Have cars reached the end of the road in the developed world?
The fall in oil prices may provide a short-term boost for car sales, but we believe the market is actually in structural decline, at least in developed markets. Future growth will only come from emerging markets. For car companies to thrive in this environment, they need strong brands or competitive costs, or both.
18 May 2015
The collapse in the oil price and the resulting cut in the cost of driving have led to expectations of higher global car sales. While the cut in fuel prices may provide short-term relief, we believe the auto market is actually in structural decline, at least in developed markets. Our research suggests that car sales in the developed world are showing signs of hitting “peak car”: a plateau or peak in vehicle ownership and usage. Future growth, we believe, will come from emerging markets. But car companies will only thrive in these markets if they have strong brand equity (in other words premium brands) or can cut costs to compete with (slowly) improving local competition.
Signs of stagnant vehicle use in the West have been evident for some time. Figure 1 shows that annual kilometres driven per capita have been in decline since the early 2000s in the US and in all major European countries except Germany. Data for Japan also suggest car use has plateaued in the last decade, levelling off at around 10,000 kilometres per capita per year.
Figure 1: The West is driving less
Source: The UK Department of Transport and OECD. Schroders as at December 2014.
Millennials are leading the way
There are myriad possible explanations for this trend, but a good place to start is by looking at the behaviour of younger generations. Millennials – those born in the 1980s and 1990s – are leading the change in driving behaviour. Figure 2 shows the proportion of the population by age who have a driving licence in the US (although a similar pattern is evident across Western Europe). The data clearly show a declining tendency for young people to get their licence in recent decades. More detailed evidence from the UK suggests the turning point occurred in the 1990s.
Figure 2: Young Americans have fallen out of love with the car
Source: University of Michigan, Transportation Research Institute, as at 2012.

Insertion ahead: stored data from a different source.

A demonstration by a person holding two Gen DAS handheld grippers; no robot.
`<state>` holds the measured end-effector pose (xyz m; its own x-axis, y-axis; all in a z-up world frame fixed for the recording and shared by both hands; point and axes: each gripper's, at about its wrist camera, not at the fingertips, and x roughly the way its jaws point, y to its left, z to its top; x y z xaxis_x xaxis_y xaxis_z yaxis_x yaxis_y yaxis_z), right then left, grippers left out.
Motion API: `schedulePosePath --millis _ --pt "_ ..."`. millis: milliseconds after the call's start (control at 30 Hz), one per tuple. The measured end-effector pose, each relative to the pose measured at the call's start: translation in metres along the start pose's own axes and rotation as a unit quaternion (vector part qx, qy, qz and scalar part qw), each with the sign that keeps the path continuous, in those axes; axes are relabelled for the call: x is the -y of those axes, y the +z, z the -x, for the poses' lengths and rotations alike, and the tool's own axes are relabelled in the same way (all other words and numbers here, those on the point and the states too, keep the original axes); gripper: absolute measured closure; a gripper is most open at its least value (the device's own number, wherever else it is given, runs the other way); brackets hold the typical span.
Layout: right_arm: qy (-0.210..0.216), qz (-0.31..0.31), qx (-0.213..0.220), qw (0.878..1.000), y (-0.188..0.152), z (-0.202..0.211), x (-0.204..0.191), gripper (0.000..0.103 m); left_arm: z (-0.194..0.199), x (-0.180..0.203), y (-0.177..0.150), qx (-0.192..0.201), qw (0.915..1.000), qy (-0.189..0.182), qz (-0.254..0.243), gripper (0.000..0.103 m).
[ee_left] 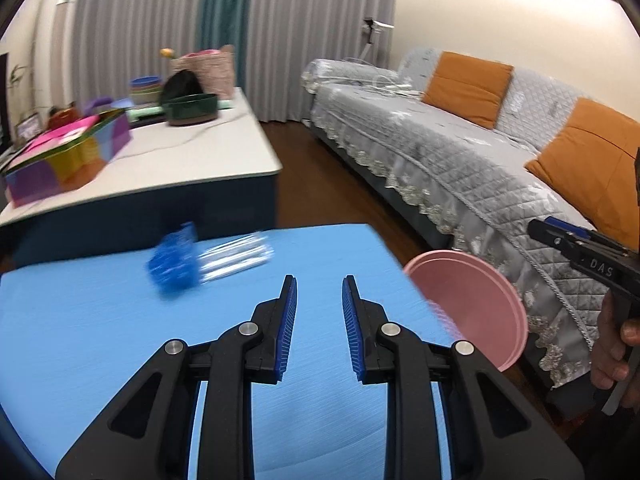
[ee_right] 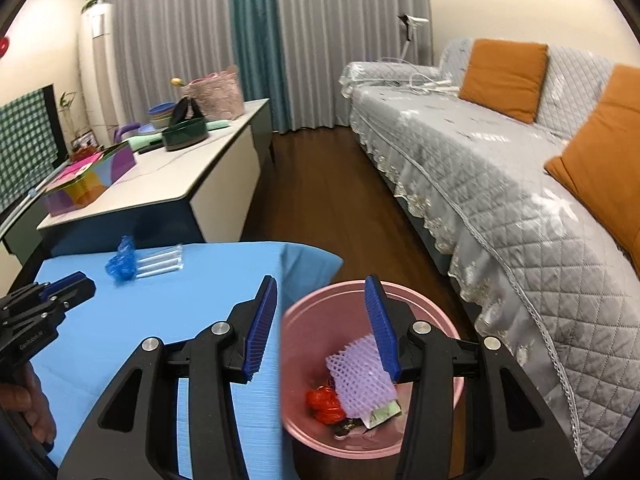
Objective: Collect trash
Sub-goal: 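Open both tools to drop the sachet and foam net into the basin, then move both open tools back over the table toward the blue bag and tubes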
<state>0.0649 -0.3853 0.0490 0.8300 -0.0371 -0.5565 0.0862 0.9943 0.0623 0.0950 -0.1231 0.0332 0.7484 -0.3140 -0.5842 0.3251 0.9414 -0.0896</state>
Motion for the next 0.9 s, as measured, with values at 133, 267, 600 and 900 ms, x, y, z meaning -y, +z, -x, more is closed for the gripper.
schedulePosePath --millis 133,267,600,900 --pt "0.005 0.01 -0.004 1.0 -0.001 -0.004 -0.016 0.056 0.0 -0.024 -0.014 -0.012 0.9994 0.014 0.028 0.079" --pt "0.014 0.013 -0.003 1.0 0.001 -0.009 -0.03 0.056 0.005 -0.037 -0.016 -0.006 0.9991 0.024 0.035 0.079" --pt "0.039 0.026 -0.004 0.999 0.009 -0.026 -0.065 0.056 0.004 -0.072 -0.021 -0.004 0.997 0.047 0.062 0.079" --pt "0.058 0.039 -0.003 0.998 0.009 -0.04 -0.085 0.056 -0.001 -0.108 -0.026 -0.004 0.9924 0.069 0.101 0.079"
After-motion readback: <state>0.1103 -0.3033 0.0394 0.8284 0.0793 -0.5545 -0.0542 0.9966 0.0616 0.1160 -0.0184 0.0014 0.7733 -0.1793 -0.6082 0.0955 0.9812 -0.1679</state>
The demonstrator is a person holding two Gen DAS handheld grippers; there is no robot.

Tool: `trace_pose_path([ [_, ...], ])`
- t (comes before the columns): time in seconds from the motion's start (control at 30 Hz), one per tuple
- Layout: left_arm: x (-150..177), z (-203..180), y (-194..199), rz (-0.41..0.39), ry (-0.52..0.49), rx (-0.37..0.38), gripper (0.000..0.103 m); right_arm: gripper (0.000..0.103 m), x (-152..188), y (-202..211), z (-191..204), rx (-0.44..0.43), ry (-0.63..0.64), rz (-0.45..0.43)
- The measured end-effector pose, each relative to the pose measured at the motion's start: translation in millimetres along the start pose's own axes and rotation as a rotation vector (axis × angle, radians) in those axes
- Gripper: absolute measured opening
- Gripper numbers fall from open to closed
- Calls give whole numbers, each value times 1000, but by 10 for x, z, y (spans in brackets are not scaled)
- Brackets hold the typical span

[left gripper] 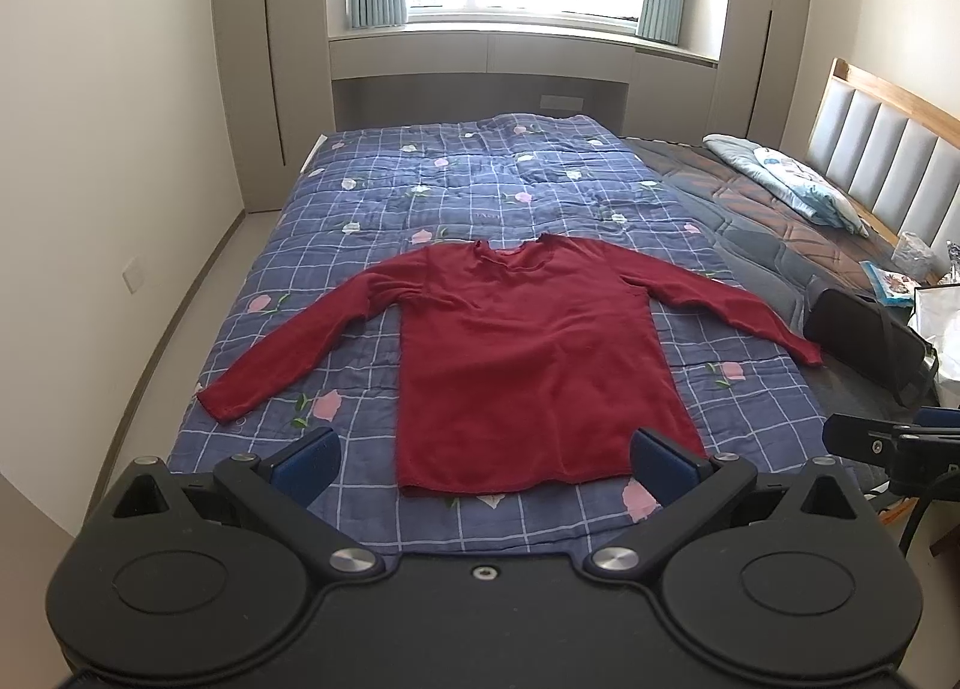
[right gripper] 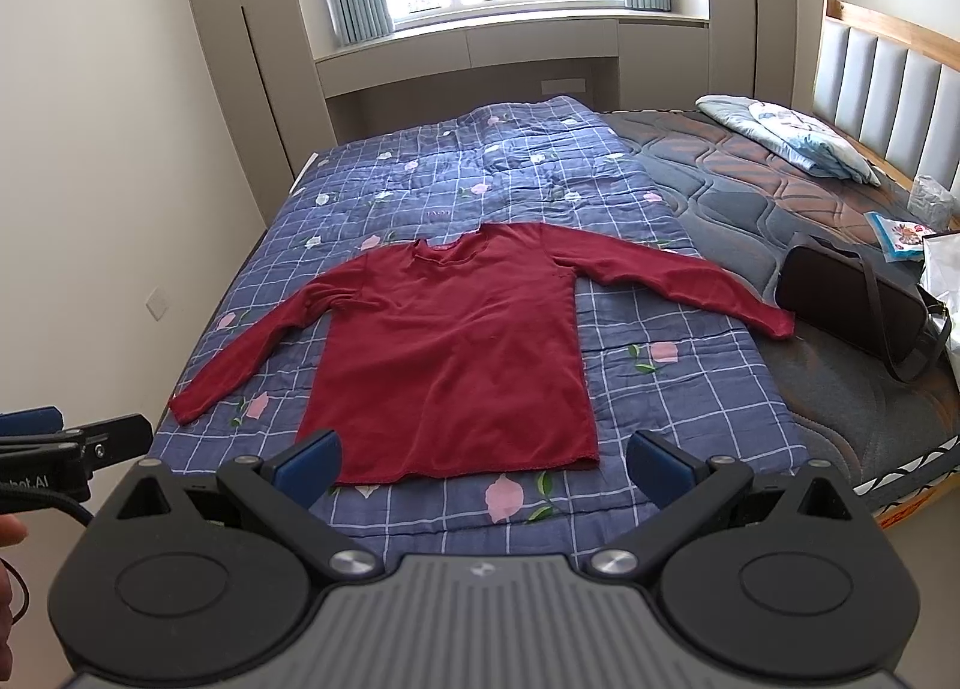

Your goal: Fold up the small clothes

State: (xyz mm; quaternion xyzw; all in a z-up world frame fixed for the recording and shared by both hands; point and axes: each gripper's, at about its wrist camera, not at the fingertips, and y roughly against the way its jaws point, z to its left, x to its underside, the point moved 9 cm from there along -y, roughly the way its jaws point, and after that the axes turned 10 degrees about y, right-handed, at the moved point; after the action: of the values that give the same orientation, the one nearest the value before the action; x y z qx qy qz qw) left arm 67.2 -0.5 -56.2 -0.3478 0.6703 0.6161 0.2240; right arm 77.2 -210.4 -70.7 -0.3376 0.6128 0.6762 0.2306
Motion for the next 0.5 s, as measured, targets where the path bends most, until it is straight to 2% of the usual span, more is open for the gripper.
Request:
trace_pose_path([
  [0.5,13,9,-26,2,1,3,102,103,4,-18,0,1,-2,1],
])
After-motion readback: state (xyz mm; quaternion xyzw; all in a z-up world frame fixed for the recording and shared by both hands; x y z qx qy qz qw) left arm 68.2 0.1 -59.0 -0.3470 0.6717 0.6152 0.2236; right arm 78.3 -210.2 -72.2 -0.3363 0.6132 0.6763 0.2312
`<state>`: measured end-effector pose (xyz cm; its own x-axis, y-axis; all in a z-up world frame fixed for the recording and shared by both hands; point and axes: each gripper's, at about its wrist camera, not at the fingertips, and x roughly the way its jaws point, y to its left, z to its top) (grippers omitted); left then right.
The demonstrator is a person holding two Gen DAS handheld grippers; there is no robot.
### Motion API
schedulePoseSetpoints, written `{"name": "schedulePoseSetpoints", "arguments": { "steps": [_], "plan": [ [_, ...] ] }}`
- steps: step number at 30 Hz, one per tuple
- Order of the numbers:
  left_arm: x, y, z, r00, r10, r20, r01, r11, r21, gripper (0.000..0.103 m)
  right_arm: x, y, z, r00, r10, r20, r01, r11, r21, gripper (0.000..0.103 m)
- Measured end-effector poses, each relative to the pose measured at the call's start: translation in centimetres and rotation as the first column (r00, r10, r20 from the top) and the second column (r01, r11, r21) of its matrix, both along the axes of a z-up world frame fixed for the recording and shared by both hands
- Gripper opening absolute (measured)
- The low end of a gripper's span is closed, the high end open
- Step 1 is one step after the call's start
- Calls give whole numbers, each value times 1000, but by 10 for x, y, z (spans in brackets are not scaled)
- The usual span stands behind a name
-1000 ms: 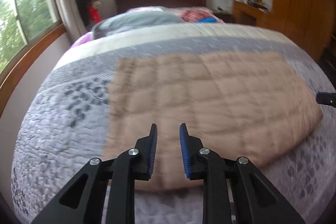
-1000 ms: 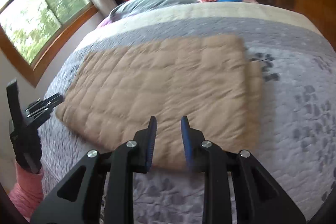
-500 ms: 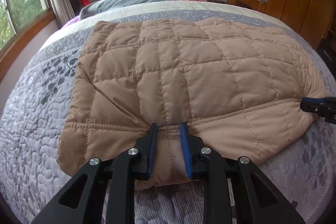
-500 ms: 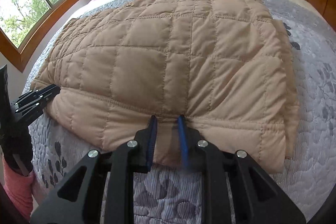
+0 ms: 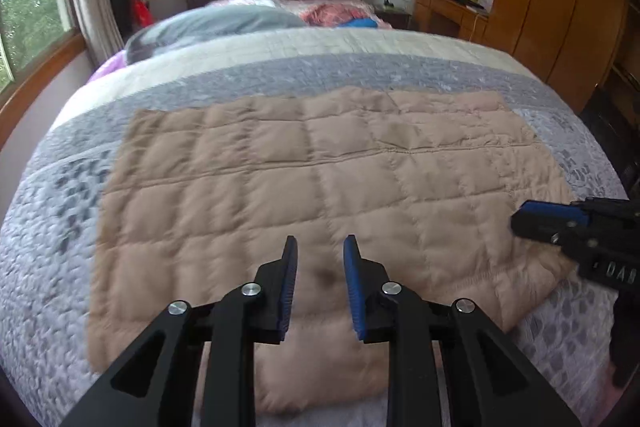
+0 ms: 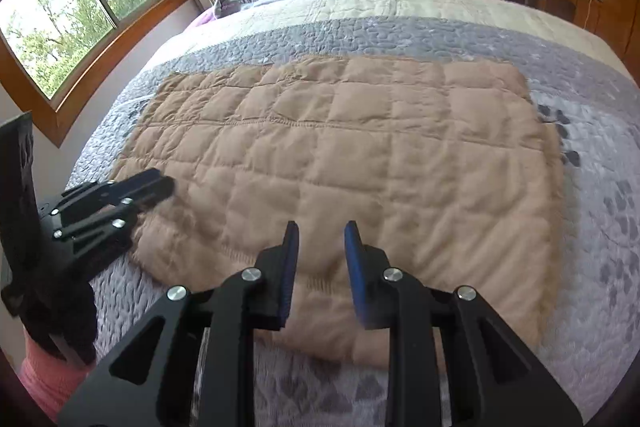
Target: Fold large clothes
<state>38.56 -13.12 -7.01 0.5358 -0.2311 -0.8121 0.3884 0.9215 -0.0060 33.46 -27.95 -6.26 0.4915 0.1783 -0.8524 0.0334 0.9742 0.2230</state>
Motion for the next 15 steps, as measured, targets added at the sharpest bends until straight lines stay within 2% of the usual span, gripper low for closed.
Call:
{"name": "schedulePoseSetpoints", "arguments": {
  "steps": [4,6,12,15],
  "plan": [
    [17,-8,-31,999,4,-43,-2,999,48,24,16,-6,-31,998,-9,-64,11,999,34,22],
    [15,-9,-40,999,-14,-33,16,998,64,25,16,-10,-41,997,-6,-74,10,998,55,22],
    [12,-10,-47,999,-13,-30,15,997,80,25,15,-3,-48,998,-6,-68,7,1000,23,22],
    [14,-6,-41,999,1,-52,1,999,51,25,15,-4,-42,997,6,-71,-3,999,37,22]
  ]
}}
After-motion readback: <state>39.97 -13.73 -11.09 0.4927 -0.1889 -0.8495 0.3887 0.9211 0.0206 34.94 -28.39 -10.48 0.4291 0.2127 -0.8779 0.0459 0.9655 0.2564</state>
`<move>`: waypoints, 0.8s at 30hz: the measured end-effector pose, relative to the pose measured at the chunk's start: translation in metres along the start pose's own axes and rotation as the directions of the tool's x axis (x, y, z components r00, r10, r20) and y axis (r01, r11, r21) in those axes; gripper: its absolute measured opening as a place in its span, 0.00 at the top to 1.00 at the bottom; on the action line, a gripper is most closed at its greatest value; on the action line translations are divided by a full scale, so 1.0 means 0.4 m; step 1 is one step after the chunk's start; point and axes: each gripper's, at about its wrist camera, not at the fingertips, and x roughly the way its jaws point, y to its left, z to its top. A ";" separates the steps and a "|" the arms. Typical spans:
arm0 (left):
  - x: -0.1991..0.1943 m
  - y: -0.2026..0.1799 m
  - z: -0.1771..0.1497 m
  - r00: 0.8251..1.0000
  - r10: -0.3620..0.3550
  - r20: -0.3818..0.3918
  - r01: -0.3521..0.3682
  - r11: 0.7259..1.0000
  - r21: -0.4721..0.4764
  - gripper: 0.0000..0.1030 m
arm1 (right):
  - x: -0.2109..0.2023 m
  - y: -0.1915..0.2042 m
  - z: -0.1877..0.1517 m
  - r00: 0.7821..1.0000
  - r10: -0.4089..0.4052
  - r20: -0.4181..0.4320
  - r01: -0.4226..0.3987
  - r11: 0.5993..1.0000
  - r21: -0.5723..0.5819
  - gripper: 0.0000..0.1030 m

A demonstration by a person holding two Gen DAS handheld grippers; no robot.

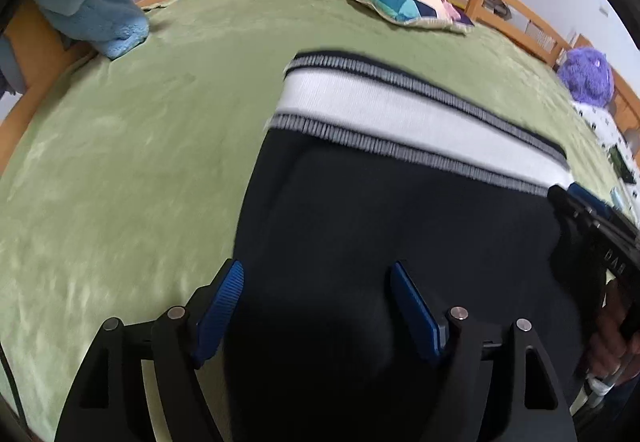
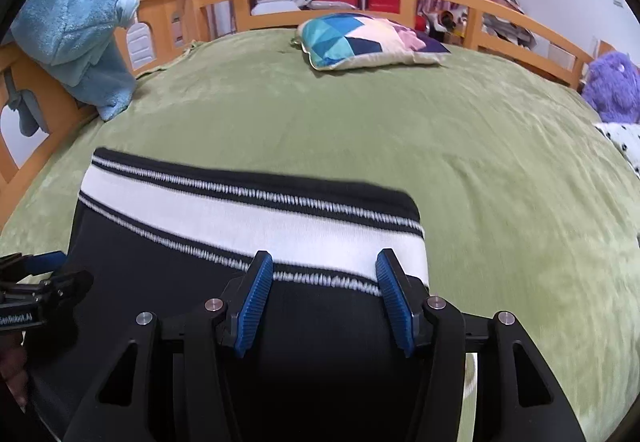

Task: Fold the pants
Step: 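Smooth the folded pants flat and open both tools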

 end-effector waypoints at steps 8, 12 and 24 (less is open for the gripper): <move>-0.044 0.063 -0.100 0.992 -0.119 -0.050 0.112 0.984 -0.135 0.23 | -0.099 -0.009 -0.111 1.000 -0.013 -0.026 0.013 1.000 0.017 0.41; -0.093 0.021 -0.162 0.998 -0.068 -0.017 0.067 0.995 -0.069 0.23 | -0.157 0.001 -0.152 0.998 -0.002 -0.059 0.003 1.000 0.024 0.37; -0.221 -0.045 -0.254 0.999 0.040 -0.010 -0.040 0.999 0.019 0.25 | -0.328 0.074 -0.311 0.990 0.030 -0.138 -0.025 0.999 0.035 0.44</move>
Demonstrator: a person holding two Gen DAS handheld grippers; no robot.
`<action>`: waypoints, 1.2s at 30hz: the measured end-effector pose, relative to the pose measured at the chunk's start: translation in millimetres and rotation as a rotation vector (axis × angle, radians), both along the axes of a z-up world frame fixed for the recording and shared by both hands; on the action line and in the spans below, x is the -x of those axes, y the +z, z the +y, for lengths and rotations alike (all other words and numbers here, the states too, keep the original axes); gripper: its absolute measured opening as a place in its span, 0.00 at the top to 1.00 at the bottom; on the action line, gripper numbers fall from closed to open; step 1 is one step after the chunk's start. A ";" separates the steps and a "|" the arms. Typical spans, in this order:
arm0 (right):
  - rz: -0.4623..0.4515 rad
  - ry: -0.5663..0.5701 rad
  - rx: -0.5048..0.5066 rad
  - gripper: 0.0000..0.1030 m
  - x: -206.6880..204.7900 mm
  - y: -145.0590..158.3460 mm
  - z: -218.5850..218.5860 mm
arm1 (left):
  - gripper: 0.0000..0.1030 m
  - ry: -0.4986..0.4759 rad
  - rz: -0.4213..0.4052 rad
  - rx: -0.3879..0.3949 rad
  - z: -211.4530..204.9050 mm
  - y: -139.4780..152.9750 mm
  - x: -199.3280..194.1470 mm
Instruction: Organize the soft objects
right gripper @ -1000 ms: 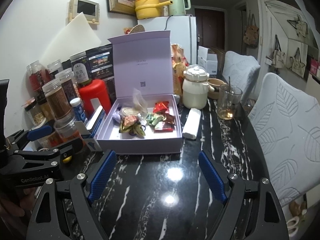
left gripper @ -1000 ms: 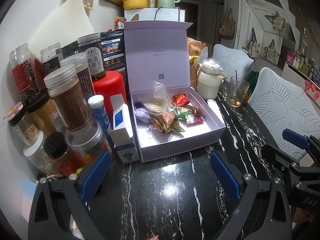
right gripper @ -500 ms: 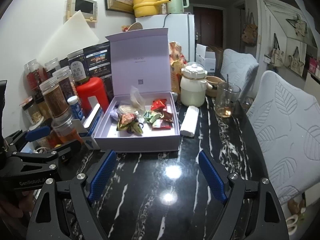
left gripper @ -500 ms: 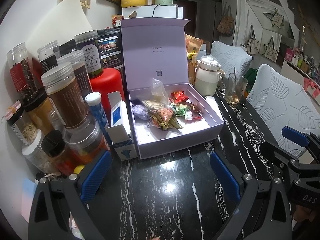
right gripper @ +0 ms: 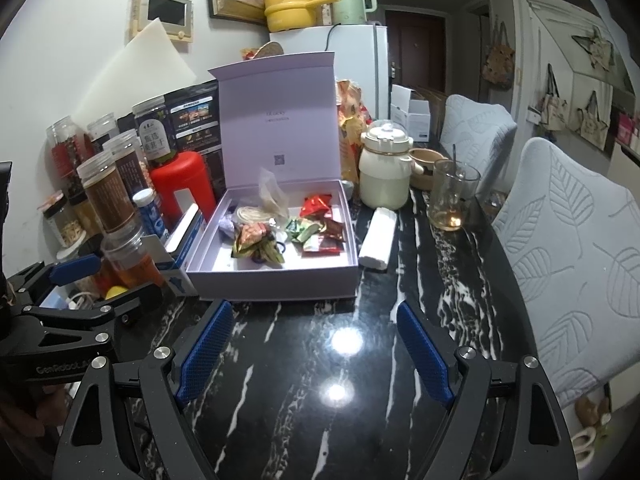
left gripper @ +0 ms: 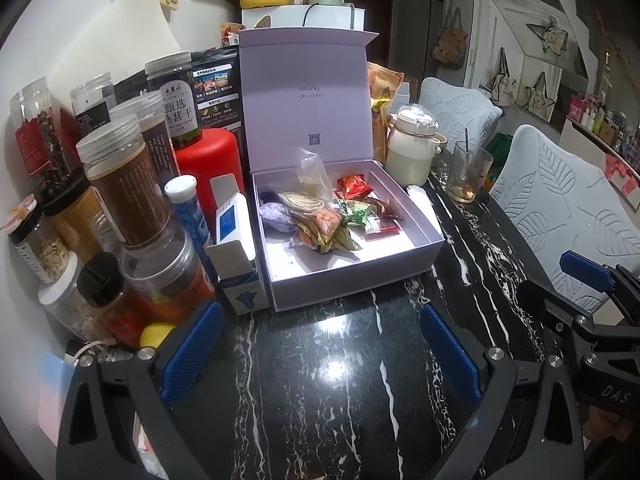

Studies suggest that people who delay learning to drive are less likely ever to do so and spend less time in the car even if they do pass their test. Drivers in Britain who learn in their late 20s drive 30% less at any age than those who learn in their teens. Unsurprisingly, lower licence penetration implies lower car ownership, with data from General Motors showing propensity to buy for 16-24 year olds has been falling since 19901.
What explains young people’s lower enthusiasm for driving and vehicle ownership? The most straightforward explanation is rising urbanisation. Even in the developed world, the OECD expects urbanisation to rise from 77% in 2010 to 86% by 2050. As one would expect, there is a correlation between the percentage of a country’s population that lives in megacities and vehicle density. Young people in particular are opting to stay in city centres for longer. Aided by better public transport, this simply makes car ownership less necessary. In a survey by the American Automobile Association (AAA), 45% of respondents who did not get a learner’s permit before their 18th birthday said they could
get around without driving2.
1 “The dubious future of the American car business – in 14 charts”, The Atlantic, 2013.
2 “Timing of driver’s license acquisition and reasons for delay among young people in the United States, 2012”, AAA, 2013.